Elucidating the endocrine regulation of cardiac regeneration in vertebrates
阐明脊椎动物心脏再生的内分泌调节
基本信息
- 批准号:10172968
- 负责人:
- 金额:$ 1.07万
- 依托单位:
- 依托单位国家:美国
- 项目类别:
- 财政年份:2019
- 资助国家:美国
- 起止时间:2019-06-01 至 2021-08-31
- 项目状态:已结题
- 来源:
- 关键词:AdultAnimalsApicalAutomobile DrivingCardiacCardiac MyocytesCause of DeathCell CycleCellsCessation of lifeCytokinesisDNA biosynthesisDevelopmentDiploidyEchocardiographyEndocrineEvolutionExcisionExhibitsFibrosisHeartHeart DiseasesHeart InjuriesHeterocephalusHistologicHumanIn VitroMammalsMetabolismMole RatsMolecularMononuclearMusMyocardial InfarctionNeonatalOntologyOrganPatientsPhylogenetic AnalysisPhysiologicalPloidiesPolyploidyProliferatingRegenerative capacityRegenerative pathwayRegulationReptilesSerumSystemTamoxifenTestingThyroid HormonesUnited StatesVertebratesWithdrawalZebrafishcardiac regenerationhormonal signalsin vivoinsightischemic injurymetabolic rateneonatal humanneonatal miceneonatenovelnovel therapeutic interventionnovel therapeuticsregeneration potentialregenerativetrait
项目摘要
ABSTRACT
Organ regenerative potential varies ontologically and phylogenetically. While lower vertebrates and
neonatal mammals retain robust capacities for heart regeneration, adult mammals generally resolve
cardiac injury through fibrosis, not regeneration. However, the underlying mechanisms driving loss of
such a seemingly advantageous trait in evolution and development remain enigmatic. Mammalian hearts
lose regenerative potential due to cardiomyocyte cell-cycle withdrawal and polyploidization. Using
cardiomyocyte ploidy as an indicator of regenerative potential, we screened 23 mammalian species and
identified the Naked-Mole Rat (NMR), Heterocephalus glaber, as having an unusually high diploid
cardiomyocyte percentage. We uncovered a robust correlation between cardiomyocyte ploidy and
standard metabolism, a physiological parameter primarily regulated by thyroid hormone (TH). Serum
TH in NMRs is unusually low for a mammal, and preliminary evidence suggests NMR cardiomyocytes
can proliferate. Additionally, we have observed that TH inhibition enhances mouse cardiomyocyte
proliferation and reduces ploidy, while exogenous TH inhibits cardiomyocyte proliferation in zebrafish.

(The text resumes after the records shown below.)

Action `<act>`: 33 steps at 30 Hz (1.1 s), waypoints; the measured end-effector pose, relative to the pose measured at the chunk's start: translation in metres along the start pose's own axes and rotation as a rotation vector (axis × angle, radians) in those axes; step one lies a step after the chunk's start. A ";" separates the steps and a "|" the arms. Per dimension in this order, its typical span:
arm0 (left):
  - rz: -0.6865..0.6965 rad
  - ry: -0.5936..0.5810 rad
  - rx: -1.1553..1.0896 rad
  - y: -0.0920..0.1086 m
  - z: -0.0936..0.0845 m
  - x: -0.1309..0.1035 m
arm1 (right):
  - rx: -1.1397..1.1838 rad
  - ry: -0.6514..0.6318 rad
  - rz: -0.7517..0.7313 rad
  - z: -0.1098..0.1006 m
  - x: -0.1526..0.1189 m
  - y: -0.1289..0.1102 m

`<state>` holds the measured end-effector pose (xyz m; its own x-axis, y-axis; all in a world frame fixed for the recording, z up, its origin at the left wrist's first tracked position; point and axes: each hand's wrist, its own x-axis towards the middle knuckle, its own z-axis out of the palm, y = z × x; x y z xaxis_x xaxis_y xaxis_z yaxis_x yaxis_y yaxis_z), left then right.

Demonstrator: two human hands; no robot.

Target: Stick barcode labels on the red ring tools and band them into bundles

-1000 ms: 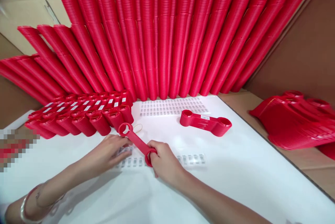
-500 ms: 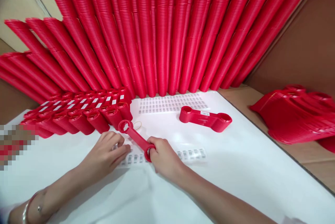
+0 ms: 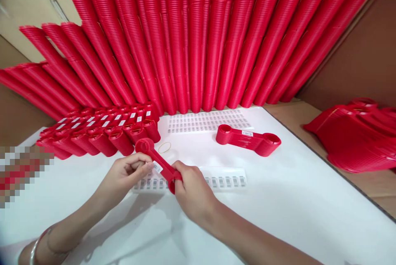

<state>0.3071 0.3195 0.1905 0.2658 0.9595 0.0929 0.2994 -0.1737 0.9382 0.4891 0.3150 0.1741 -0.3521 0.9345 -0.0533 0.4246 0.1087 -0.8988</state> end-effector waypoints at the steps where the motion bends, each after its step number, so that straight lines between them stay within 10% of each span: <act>1: 0.000 0.001 -0.003 0.000 0.000 0.000 | -0.002 0.000 -0.002 0.000 0.000 0.000; 14: 0.039 0.100 0.193 -0.001 0.008 -0.002 | -0.007 -0.005 -0.014 0.002 -0.003 -0.001; 21: 0.640 0.365 1.168 0.004 0.019 -0.005 | 0.049 -0.052 -0.075 0.005 -0.003 0.002; 28: 0.567 0.500 1.289 0.004 -0.007 0.007 | 0.072 -0.112 -0.047 0.005 -0.008 0.000; 33: 0.524 0.366 1.096 -0.005 -0.022 0.008 | 0.173 -0.090 0.025 0.002 -0.006 0.003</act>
<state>0.2881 0.3330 0.1940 0.3661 0.6948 0.6191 0.8806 -0.4737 0.0108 0.4912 0.3088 0.1714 -0.4198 0.9011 -0.1087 0.2873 0.0183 -0.9577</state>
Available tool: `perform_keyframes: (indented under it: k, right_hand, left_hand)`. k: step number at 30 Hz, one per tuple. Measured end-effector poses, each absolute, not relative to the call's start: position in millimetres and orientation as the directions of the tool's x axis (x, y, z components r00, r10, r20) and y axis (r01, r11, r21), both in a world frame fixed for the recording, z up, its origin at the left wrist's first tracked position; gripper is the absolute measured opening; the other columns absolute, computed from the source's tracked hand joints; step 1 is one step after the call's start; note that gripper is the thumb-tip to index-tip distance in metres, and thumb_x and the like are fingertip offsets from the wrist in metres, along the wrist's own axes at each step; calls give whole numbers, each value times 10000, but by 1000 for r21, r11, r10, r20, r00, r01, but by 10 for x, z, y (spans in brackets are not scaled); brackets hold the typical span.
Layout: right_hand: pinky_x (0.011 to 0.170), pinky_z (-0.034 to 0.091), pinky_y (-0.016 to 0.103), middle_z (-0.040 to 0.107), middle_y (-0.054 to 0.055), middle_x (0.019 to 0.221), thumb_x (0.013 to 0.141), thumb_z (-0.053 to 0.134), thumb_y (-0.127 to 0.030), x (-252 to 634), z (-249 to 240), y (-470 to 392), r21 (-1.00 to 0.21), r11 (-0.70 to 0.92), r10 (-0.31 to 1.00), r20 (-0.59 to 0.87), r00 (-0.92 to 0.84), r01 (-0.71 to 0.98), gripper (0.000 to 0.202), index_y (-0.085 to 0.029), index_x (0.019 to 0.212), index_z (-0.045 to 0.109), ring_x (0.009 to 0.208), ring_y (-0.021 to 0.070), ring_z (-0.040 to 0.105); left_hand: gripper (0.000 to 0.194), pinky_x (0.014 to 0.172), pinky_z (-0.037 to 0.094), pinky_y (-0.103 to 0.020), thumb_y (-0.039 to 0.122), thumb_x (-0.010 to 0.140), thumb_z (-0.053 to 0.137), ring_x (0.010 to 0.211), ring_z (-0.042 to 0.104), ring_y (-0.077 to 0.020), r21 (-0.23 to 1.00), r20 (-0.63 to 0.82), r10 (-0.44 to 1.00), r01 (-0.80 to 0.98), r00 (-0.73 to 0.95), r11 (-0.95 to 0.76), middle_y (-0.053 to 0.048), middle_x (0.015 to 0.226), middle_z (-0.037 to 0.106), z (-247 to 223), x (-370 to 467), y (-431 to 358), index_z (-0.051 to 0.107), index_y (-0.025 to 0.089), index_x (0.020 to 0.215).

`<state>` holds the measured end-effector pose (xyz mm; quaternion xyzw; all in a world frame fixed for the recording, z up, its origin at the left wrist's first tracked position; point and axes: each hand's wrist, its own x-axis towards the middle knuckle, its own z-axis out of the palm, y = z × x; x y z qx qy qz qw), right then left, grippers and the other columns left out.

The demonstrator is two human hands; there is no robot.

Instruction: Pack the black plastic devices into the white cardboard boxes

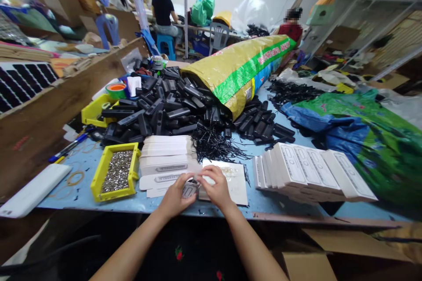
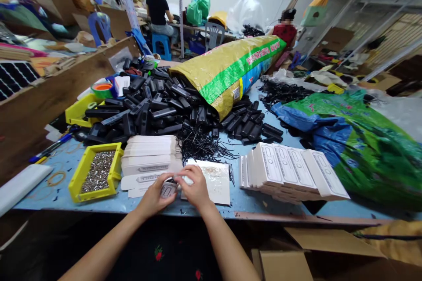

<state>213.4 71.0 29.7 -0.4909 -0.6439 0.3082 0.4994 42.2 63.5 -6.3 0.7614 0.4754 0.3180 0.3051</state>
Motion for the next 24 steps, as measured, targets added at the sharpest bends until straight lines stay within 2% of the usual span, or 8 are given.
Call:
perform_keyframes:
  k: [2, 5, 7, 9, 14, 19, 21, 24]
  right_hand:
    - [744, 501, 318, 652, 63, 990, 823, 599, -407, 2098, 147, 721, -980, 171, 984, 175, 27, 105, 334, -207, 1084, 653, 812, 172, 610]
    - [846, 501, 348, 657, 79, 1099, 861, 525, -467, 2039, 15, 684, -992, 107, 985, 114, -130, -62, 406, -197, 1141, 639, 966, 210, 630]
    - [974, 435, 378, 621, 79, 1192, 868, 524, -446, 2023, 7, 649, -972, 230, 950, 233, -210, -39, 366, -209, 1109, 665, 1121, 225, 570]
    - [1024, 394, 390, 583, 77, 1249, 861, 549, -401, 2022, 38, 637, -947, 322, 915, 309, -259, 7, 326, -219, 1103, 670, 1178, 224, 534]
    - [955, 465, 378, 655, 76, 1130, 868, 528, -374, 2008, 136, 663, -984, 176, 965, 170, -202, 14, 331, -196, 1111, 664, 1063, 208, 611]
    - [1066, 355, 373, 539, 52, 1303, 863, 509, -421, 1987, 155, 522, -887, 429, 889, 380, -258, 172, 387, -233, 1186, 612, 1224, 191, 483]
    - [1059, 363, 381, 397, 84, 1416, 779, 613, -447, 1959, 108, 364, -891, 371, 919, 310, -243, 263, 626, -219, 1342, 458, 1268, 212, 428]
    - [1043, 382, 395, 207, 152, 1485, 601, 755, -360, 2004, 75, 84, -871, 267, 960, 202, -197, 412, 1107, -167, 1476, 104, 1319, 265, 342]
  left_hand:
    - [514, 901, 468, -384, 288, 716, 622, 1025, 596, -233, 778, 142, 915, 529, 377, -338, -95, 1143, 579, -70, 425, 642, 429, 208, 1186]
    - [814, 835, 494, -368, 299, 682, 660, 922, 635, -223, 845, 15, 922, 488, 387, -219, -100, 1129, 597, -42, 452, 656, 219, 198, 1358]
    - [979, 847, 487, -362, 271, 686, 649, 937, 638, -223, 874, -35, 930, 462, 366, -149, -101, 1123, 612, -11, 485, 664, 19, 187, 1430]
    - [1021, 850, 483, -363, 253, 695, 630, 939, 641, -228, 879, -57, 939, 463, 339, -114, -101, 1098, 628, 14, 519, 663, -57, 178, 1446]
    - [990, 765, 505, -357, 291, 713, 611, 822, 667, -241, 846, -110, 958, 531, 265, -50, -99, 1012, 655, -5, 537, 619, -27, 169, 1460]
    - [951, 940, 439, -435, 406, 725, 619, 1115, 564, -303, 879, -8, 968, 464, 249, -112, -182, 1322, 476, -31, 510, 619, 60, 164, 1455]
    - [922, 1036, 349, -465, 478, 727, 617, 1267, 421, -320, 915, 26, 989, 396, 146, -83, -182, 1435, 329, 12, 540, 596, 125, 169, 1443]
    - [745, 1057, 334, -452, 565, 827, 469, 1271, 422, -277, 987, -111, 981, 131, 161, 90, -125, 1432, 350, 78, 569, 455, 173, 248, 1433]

Thus, we hypothesize that NMRs possess enhanced cardiac regenerative potential and that the distinct
TH levels in NMRs, mice, and zebrafish contribute to their distinct cardiac regenerative
potentials. Our Aim #1 will assess NMR cardiac regenerative potential in vitro and in vivo. Aim
#2 will determine if TH inhibition enhances cardiac regeneration in adult mice. Aim #3 will test whether
exogenous TH inhibits cardiac regeneration in zebrafish. Studying the influence of TH over cardiac
regeneration could yield novel insights into the molecular control of organ regenerative potential in
development and evolution.
摘要
器官再生潜力在本体论和胚胎学上是不同的。而低等脊椎动物和
新生哺乳动物保持强大的心脏再生能力,成年哺乳动物通常解决
心脏损伤是通过纤维化而不是再生。然而,导致损失的潜在机制
这种在进化和发展中看似有利特征仍然是个谜。哺乳动物心脏
由于心肌细胞细胞周期退出和多倍化而失去再生潜力。使用
心肌细胞倍性作为再生潜力的指标,我们筛选了23种哺乳动物,
发现裸鼹鼠(NMR),Heterocephalus glaber,具有异常高的二倍体
心肌细胞百分比我们发现了心肌细胞倍性与
标准代谢,主要由甲状腺激素(TH)调节的生理参数。血清
对于哺乳动物来说,核磁共振中的TH异常低,初步证据表明核磁共振心肌细胞
可以扩散。此外,我们还观察到TH抑制可增强小鼠心肌细胞的
增殖和降低倍性,而外源性TH抑制斑马鱼心肌细胞增殖。
因此,我们假设NMR具有增强的心脏再生潜力,并且不同的NMR具有不同的心脏再生能力。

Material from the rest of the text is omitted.